BDG23 v Minister for Immigration, Citizenship and Multicultural Affairs

Case

[2025] FedCFamC2G 899

11 June 2025


FEDERAL CIRCUIT AND FAMILY COURT OF AUSTRALIA

(DIVISION 2)

BDG23 v Minister for Immigration, Citizenship and Multicultural Affairs [2025] FedCFamC2G 899

File number(s): SYG 718 of 2023
Judgment of: JUDGE DOUST
Date of judgment: 11 June 2025
Catchwords: MIGRATION – application for protection visa – visa refused by delegate – application for review by Tribunal lodged out of time – where Tribunal found it had no jurisdiction – application for judicial review lodged out of time – extension of time application – not necessary in the interests of the administration of justice to make order extending time – application dismissed
Legislation:

Administrative Appeals Tribunal Act 1975 (Cth)

Migration Act 1958 (Cth) ss 36(2), 66(2), 66(2)(a), 66(2)(c), 66(2)(d)(i), 66(2)(d)(ii), 66(2)(d)(iii), 66(2)(d)(iv), 411(1)(c), 412, 476, 477, 477(1), 477(2), 477A(2), 494C(5)

Migration Regulations 1994 (Cth) r 4.31(2)

Cases cited:

Beni v Minister for Immigration and Border Protection (2018) 267 FCR 15; [2018] FCAFC 228

BMY18 v Minister for Home Affairs (2019) 271 FCR 517; [2019] FCAFC 189

Hunter Valley Developments v Cohen (1984) 3 FCR 344; [1984] FCA 176

MZABP v Minister for Immigration and Border Protection (2015) 242 FCR 585; [2015] FCA 1391

SZOFE v Minister for Immigration and Citizenship (2010) 185 FCR 129; [2010] FCAFC 79

Tu’uta Katoa v Minister for Immigration, Citizenship, Migrant Services and Multicultural Affairs (2022) 276 CLR 579; [2022] HCA 28

Division: Division 2 General Federal Law
Number of paragraphs: 36
Date of last submission/s: 11 April 2025
Date of hearing: 31 January 2025
Place: Sydney
The Applicant: In person, with the assistance of a Mandarin interpreter
Solicitor for the First Respondent: Ms G Gutmann, MinterEllison
The Second Respondent Submitting appearance

ORDERS

SYG 718 of 2023

FEDERAL CIRCUIT AND FAMILY COURT OF AUSTRALIA (DIVISION 2)

BETWEEN:

BDG23

Applicant

AND:

MINISTER FOR IMMIGRATION, CITIZENSHIP AND MULTICULTURAL AFFAIRS

First Respondent

ADMINISTRATIVE APPEALS TRIBUNAL

Second Respondent

ORDER MADE BY:

JUDGE DOUST

DATE OF ORDER:

11 JUNE 2025

THE COURT ORDERS THAT:

1.The applicant’s application pursuant to 477(2) of the Migration Act 1958 (Cth) (the Act) for an extension of time in which to lodge an application pursuant to s 476 of the Act be dismissed.

2.The applicant’s originating application lodged 2 May 2023 be dismissed.

3.The applicant pay the first respondent’s costs.

Note: The form of the order is subject to the entry in the Court’s records.

Note: The Court may vary or set aside a judgment or order to remedy minor typographical or grammatical errors (r 17.05(2)(g) Federal Circuit and Family Court of Australia (Division 2) (General Federal Law) Rules 2021 (Cth)), or to record a variation to the order pursuant to r 17.05 Federal Circuit and Family Court of Australia (Division 2) (General Federal Law) Rules 2021 (Cth).

REASONS FOR JUDGMENT

JUDGE DOUST:

BACKGROUND

  1. The applicant, a citizen of the People’s Republic of China, made an application to the Department of Home Affairs (Department) for a protection visa on 19 July 2021 (the visa application).  In the visa application, the applicant specified an email address (the applicant’s email address) and indicated her agreement to the Department communicating with her by email.

  2. The visa application was refused by a delegate of the then Minister for Home Affairs (now Minister for Immigration and Citizenship (Minister)) (the primary decision).
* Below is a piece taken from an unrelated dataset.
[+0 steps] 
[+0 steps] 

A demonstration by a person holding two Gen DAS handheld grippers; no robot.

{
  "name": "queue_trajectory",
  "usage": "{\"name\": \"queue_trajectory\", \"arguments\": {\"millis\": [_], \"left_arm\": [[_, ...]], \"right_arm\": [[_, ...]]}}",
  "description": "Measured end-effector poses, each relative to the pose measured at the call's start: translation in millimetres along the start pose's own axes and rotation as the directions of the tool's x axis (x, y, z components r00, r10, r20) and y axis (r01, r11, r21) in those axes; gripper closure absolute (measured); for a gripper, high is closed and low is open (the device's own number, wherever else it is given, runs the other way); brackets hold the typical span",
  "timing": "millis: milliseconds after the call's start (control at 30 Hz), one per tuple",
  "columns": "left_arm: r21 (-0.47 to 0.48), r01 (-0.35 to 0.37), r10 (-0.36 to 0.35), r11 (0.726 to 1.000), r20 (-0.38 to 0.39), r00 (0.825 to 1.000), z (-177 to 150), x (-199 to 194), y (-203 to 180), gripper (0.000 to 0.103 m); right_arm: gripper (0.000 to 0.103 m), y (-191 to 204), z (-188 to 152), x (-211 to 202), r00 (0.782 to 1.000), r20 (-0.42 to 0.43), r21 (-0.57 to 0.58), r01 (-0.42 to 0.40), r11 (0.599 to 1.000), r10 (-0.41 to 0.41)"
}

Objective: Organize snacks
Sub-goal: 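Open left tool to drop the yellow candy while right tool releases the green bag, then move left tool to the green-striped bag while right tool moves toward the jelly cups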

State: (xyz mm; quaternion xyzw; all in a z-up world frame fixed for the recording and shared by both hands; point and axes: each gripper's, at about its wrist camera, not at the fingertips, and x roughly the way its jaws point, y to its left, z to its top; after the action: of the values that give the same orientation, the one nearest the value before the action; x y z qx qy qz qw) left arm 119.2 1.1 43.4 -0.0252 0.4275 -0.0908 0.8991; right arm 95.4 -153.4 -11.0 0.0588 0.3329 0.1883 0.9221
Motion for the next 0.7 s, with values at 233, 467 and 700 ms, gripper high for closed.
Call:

A copy of that decision record was sent to the applicant by email to the applicant’s email address on 24 August 2022.

  3. On 9 November 2022, the applicant made an application to the then Administrative Appeals Tribunal (now Administrative Review Tribunal) (the Tribunal) for review of the primary decision.  Although that application nominated a decision date of 20 October 2022, there was no evidence before the Court of any decision made on that date.

  4. On 22 February 2023, the Tribunal determined that it had no jurisdiction as the applicant’s application for review was not made within the time specified in what was then r 4.31(2) of the Migration Regulations 1994 (Cth) (the Regulations), namely, the period of 28 days commencing on the day the applicant is notified of the decision (the Tribunal decision).

  5. The Tribunal notified the applicant of the Tribunal decision by a letter emailed to the applicant at the applicant’s email address the following day, that is, on 23 February 2023.

  6. The applicant then made an application to this Court on 2 May 2023 (the originating application) for an order that the respondents show cause why a remedy should not be granted in exercise of the Court’s jurisdiction under section 476 of the Migration Act 1958 (Cth) (the Act) in respect of the Tribunal decision.

  7. Section 477 of the Act (as at the date of the originating application) provides as follows:

    (1)An application to the Federal Circuit and Family Court of Australia (Division 2) for a remedy to be granted in exercise of the court’s original jurisdiction under section 476 in relation to a migration decision must be made to the court within 35 days of the date of the migration decision.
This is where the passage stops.